◆ Information provided ◆
┌────────

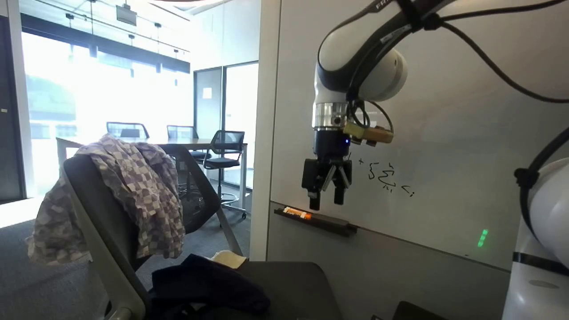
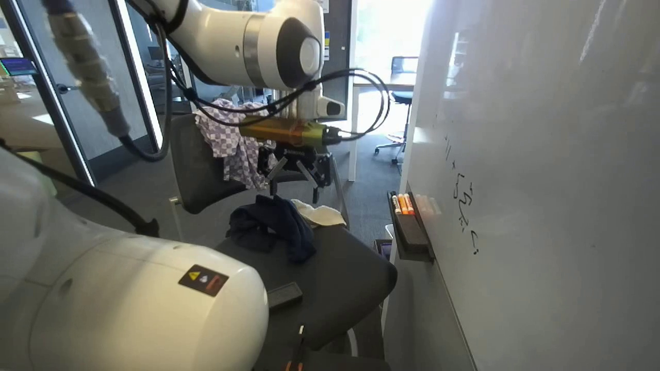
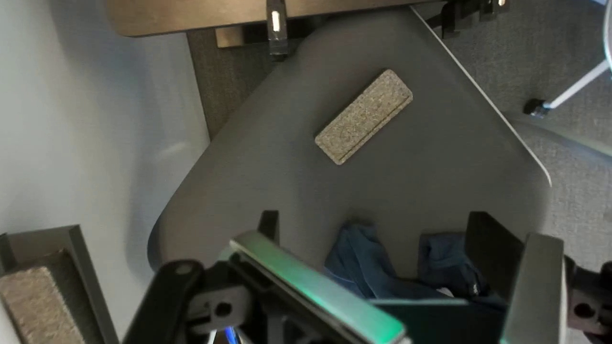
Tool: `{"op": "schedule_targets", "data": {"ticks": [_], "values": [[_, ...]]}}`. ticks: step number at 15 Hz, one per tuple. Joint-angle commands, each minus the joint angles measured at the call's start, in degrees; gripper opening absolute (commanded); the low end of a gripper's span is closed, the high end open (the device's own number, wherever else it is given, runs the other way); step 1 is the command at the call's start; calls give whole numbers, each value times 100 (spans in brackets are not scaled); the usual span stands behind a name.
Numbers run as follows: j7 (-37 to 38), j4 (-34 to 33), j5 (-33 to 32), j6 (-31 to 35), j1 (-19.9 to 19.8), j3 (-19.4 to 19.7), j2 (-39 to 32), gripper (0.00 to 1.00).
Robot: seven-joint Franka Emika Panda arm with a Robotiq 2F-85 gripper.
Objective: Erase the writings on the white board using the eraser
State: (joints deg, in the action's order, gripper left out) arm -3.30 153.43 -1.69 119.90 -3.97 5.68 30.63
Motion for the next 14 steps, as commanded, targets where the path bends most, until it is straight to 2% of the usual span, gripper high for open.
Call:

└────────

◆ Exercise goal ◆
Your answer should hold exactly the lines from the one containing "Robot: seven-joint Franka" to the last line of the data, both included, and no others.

◆ Reply to the exercise ◆
Robot: seven-joint Franka Emika Panda arm with a Robotiq 2F-85 gripper.
Objective: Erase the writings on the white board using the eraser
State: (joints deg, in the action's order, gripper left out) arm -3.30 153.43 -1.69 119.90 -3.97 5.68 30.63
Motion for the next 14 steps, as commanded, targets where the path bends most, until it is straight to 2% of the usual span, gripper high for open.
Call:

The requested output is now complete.